> _WHAT YOU SHOULD DO_
Everything from the top of the data below through the line with "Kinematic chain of" should be duplicated exactly, and nothing past it.

> _PROVIDED MATERIAL_
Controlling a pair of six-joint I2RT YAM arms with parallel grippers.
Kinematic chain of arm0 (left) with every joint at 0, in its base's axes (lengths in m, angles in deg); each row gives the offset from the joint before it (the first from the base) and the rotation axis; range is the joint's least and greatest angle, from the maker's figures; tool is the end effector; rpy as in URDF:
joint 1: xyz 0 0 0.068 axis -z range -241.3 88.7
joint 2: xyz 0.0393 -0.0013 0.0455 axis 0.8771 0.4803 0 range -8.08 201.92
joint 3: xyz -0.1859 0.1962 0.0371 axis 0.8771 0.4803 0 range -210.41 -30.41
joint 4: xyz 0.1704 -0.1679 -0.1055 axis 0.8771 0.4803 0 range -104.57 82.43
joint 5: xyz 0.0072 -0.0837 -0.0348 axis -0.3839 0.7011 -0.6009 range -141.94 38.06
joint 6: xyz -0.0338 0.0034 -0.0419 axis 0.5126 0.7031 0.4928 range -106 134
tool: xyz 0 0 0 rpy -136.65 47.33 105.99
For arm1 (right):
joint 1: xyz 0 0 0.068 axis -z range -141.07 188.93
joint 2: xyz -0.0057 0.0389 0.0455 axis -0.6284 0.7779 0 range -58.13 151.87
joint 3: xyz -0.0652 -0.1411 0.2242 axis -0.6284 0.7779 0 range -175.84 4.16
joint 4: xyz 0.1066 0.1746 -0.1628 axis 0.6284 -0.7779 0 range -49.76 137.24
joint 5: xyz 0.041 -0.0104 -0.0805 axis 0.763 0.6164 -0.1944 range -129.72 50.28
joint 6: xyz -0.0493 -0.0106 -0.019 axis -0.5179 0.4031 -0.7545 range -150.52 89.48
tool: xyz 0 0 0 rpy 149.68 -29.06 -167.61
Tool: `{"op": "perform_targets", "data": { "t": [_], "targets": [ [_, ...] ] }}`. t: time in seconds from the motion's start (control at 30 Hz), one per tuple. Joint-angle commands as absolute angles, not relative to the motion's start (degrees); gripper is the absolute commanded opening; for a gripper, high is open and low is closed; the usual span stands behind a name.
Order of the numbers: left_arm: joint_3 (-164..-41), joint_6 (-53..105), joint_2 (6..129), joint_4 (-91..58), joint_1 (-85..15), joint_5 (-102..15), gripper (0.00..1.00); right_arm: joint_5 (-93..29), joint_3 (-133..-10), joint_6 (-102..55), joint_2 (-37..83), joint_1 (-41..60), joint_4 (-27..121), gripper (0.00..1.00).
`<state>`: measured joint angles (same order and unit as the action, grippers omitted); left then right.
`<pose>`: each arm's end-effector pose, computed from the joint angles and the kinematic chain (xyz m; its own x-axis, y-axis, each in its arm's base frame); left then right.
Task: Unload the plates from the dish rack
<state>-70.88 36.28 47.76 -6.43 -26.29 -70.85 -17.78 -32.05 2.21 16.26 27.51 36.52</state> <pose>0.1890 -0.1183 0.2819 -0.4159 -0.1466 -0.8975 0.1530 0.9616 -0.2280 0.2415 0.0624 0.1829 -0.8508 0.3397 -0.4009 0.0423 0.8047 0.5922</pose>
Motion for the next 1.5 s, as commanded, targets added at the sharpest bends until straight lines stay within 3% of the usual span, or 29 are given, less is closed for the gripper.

> _ANSWER SPACE_
Controlling a pair of six-joint I2RT YAM arms with parallel grippers.
Kinematic chain of arm0 (left) with every joint at 0, in its base's axes (lengths in m, angles in deg); each row gives the offset from the joint before it (the first from the base) and the rotation axis; range is the joint's least and greatest angle, from the maker's figures; tool is the end effector; rpy as in URDF:

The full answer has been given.